**EXERCISE OBJECTIVE:**
Return, from the data below, each line that contains the word "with".

**MATERIAL PROVIDED:**
========
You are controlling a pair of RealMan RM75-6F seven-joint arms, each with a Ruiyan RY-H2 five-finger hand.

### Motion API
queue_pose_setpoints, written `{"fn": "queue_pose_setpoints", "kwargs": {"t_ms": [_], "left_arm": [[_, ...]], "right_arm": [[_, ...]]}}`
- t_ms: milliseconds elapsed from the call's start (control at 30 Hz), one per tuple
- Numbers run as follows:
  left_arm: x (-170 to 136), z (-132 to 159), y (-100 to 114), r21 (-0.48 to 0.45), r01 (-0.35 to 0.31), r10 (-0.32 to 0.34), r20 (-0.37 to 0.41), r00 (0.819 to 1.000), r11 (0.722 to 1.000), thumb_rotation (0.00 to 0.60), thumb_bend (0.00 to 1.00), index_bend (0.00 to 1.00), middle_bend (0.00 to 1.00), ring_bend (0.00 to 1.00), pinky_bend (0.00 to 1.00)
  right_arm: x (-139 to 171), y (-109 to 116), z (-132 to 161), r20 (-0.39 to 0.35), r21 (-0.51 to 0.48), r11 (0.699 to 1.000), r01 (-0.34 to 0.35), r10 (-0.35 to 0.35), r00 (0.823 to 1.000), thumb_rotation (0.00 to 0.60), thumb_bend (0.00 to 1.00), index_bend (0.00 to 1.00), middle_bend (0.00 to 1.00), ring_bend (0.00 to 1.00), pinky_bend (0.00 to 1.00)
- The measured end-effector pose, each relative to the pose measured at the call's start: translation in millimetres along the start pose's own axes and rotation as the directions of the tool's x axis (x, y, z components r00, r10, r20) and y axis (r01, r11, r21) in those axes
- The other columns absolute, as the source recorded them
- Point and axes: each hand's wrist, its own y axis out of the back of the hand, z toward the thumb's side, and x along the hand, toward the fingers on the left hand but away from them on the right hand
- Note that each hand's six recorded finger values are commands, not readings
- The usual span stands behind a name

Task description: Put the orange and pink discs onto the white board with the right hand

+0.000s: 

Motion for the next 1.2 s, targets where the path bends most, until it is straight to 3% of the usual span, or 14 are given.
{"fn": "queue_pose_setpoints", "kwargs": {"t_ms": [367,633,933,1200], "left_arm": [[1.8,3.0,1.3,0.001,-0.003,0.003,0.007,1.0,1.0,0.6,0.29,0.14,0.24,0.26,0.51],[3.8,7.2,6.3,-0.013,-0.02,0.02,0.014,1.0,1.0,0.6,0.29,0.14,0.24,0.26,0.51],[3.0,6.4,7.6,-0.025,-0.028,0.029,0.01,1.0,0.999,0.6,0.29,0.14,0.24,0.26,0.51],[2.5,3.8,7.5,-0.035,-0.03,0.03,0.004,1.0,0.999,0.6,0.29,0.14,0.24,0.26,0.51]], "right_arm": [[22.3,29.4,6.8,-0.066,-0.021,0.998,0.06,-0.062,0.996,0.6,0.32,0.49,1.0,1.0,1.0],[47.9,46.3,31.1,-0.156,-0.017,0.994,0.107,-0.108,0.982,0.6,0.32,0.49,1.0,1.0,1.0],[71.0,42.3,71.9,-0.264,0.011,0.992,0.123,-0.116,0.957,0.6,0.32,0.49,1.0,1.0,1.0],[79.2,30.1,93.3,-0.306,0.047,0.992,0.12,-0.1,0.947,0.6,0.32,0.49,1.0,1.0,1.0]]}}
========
**TASK OUTPUT:**
You are controlling a pair of RealMan RM75-6F seven-joint arms, each with a Ruiyan RY-H2 five-finger hand.
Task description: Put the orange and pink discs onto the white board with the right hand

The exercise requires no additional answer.